Lost, lonely, and now christened August Rush by this new family, Evan befriends fellow child-musician Arthur (Leon Thomas III), but hopes that his music will one day lead him to his parents.
Sheridan’s fairy-tale plot, in contemporary New York of all places, is rarely believable. That’s the point. It isn’t meant to be. It’s meant to carry the music on a pedestal, from the first scene to the last. It’s meant to be an unapologetic celebration of harmonies, melodies, silences, rhythms, and beats. In interviews Meyers has said that the movie isn’t about actors or their conversations; there’s little dialogue, anyway. Instead, it’s about actors making space for the biggest character in the script: music.
Director Sheridan, editor William Steinkamp, cinematographer John Mathieson, and composer Mark Mancina together conjure several magical moments; Evan in a bustling square, losing himself in the sounds of the city is just one.
Expert Musicians
Mancina’s approach is eclectic rather than purist; some tracks are a mix of rock and classical, others a mix of hymn and soul.American guitar-virtuoso Kaki King’s small, but expert hands are the perfect “body double” for close-ups of Highmore’s tiny, but novice hands.

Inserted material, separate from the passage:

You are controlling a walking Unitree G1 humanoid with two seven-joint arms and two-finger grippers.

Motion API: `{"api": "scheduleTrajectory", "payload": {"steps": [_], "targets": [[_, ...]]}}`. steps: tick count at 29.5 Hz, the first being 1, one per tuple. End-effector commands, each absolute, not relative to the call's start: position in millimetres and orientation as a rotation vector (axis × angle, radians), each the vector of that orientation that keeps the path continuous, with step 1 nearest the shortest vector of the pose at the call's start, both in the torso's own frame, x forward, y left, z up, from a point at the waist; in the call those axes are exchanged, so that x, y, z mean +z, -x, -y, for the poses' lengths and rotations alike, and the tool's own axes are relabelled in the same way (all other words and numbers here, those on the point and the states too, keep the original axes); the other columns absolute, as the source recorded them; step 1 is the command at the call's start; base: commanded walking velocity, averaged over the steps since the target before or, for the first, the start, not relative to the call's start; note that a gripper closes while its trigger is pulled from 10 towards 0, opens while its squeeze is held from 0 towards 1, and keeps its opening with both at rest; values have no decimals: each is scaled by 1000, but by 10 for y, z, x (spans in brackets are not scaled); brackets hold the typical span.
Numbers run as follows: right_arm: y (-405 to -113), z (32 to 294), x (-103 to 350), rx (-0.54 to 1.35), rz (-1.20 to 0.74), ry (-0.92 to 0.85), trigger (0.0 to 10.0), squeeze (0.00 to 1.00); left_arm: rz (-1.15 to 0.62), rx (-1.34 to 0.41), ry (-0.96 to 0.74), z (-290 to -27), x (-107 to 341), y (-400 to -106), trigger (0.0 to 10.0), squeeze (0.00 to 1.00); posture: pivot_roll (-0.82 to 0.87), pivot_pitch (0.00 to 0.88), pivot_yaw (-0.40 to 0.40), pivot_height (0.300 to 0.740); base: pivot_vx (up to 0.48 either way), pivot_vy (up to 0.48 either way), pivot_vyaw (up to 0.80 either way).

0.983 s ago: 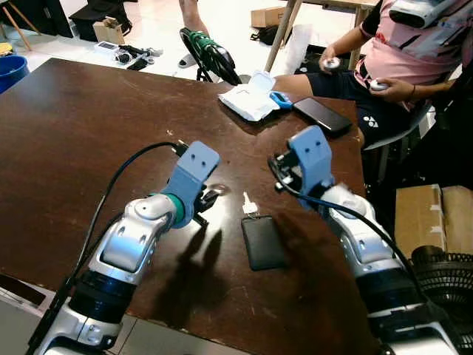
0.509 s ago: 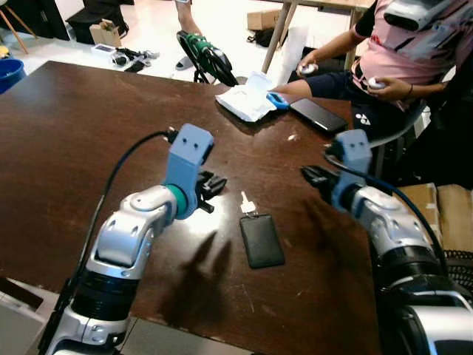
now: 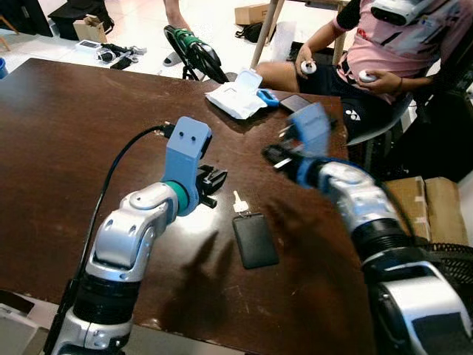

For the set piece guitar tracks, “Bari Improv,” and “Ritual Dance,” King slaps and damps strings with fiery brilliance, using two-handed fretting and tapping. Every harmonic, hammer-on and pull-off, every strum and slide showcases her mastery. Brazilian guitarist Heitor Pereira performs, with Doug Smith, the other track, “Dueling Guitars” with no less finesse.
You’ll struggle to suppress an urge to ask for an encore.
Highmore barely speaks but conveys volumes with his eyes, his lips. He moodily hammers his fingers and palms on the fretboard and strings as his dream of finding his parents threatens to elude him. But when he’s hopeful, he radiates joy, gazing up at the giant church-organ pipes, smashing out wondrous tunes that rise up to the angels, looking down on him from their stained-glass windows.
To achieve some level of visual credibility, actors had to train (Highmore on guitar, organ, and conducting and Russell on cello) for parts which showed them playing an instrument, even if the actual performances were by real musicians. Meyers, a self-taught singer-guitarist, sang and played guitar for some of his songs. Thankfully, Sheridan doesn’t demand technical brilliance of her actors, but dwells on the emotion they create and convey.
Scriptwriter Nick Castle has said in interviews that he was struck by how his real-life musical-prodigy nephew, otherwise uncommunicative, seemed to be “in a different dimension” when listening to or playing music. That awe is mirrored in the character of August Rush, who bears within him virtuosic prowess, even before formal training, that most musicians achieve in only fractions, even after years of formal training.
Through her movie, Sheridan is saying that to be gifted isn’t enough; we must find a way of gifting in return. At its best, music is an expression of gratitude for life, a gift that, if nourished, becomes its own thanks. This is much like parents who are committed to love their child is their sign of thanks for the gift of life they received.
Evan says, without a shred of doubt, that the music he hears comes from his parents. If it brought them together, it’ll bring him back to them too. It’s like someone calling to him, and writing it down is like calling back to the ones who gave him the music.
At one point Evan innocently asks the Wizard if only some of us hear this music.
The Wizard answers simply, “Only some of us are listening.”